Lastly, we have to mention the battery life. My play experience with the system on the go lasted pretty long while playing Legend of Zelda. I heard a lot of negatives about the battery life, but I have to say it lasted a lot longer than my Nvidia Shield Tablet, which averaged about an hour and a half playing AAA titles.  The Switch’s three-hour battery life is a brilliant return for one charge, and the system can be hooked up to an external battery to extend play time further. Given the portability of the Switch and the quality of the games the system is capable of playing, it is a wonder that Nintendo managed to squeeze three-hours into it’s shell.


Overall the Nintendo Switch is an impressive gaming system. Nintendo has successfully taken AAA gameplay on the go, though it should be said that the system is not perfect. Some of those faults are a lack of software on release day, the Joy-Con can take some time getting used to (mostly while in the Joy-Con Grip), the graphics are not on par with Xbox One or PS4, and the internal storage is lacking for a console released in 2017.

With all that said I can say that this is a “WAIT” until a later date to purchase.

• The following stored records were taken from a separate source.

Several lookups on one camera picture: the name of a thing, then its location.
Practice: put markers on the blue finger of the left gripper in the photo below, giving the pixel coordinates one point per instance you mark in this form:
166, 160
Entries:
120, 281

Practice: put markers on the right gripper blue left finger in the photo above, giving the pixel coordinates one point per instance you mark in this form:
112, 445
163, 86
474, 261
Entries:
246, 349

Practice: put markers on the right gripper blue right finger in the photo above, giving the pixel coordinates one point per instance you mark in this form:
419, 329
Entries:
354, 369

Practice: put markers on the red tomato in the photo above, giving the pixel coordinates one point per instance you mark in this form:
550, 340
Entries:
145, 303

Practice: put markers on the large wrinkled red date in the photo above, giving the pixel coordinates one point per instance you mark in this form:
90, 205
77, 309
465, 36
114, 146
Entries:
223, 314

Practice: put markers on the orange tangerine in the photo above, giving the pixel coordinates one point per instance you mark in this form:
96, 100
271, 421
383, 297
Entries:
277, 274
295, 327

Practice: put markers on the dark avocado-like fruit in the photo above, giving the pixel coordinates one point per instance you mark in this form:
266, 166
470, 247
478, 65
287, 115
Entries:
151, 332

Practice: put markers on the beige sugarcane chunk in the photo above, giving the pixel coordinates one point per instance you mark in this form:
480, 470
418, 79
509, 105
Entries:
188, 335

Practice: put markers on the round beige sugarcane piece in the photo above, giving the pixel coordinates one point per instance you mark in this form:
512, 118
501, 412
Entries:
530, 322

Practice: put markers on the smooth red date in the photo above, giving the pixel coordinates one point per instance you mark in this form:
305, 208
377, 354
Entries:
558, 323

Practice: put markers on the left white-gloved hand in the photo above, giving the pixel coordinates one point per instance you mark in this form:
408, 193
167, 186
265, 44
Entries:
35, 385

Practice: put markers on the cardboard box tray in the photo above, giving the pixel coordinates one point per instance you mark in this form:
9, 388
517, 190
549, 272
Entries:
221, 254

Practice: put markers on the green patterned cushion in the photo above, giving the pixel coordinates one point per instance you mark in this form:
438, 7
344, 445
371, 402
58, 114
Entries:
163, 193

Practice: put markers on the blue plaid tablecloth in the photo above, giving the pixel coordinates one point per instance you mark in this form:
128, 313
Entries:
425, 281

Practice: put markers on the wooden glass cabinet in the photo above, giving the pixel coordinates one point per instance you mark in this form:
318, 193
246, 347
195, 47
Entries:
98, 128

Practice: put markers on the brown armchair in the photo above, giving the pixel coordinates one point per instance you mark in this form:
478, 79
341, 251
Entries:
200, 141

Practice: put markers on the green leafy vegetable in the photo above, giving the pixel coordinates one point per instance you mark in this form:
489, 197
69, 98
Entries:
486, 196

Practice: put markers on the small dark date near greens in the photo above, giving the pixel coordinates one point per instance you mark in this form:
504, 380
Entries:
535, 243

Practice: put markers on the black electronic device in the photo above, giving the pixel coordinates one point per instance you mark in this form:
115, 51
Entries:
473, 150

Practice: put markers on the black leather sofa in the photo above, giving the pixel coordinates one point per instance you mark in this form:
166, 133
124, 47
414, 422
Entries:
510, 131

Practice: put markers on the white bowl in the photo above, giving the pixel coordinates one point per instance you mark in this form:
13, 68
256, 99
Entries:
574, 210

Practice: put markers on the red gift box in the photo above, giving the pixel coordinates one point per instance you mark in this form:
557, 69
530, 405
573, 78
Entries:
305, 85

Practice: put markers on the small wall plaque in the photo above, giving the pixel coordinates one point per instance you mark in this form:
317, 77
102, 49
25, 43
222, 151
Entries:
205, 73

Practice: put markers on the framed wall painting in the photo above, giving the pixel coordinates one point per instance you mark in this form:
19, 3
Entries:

It really boils down to the lack of games at launch, even though The Legend of Zelda: Breath of the Wild is worth playing, the Nintendo Switch is pretty costly to just play one major title – especially since you can pick up Legend of Zelda on the Wii U. As more quality games start to be released then there will be even more reason to part with your hard earned money.  Playing AAA games on the go is simply just awesome and Nintendo has definitely created a console worth being excited about.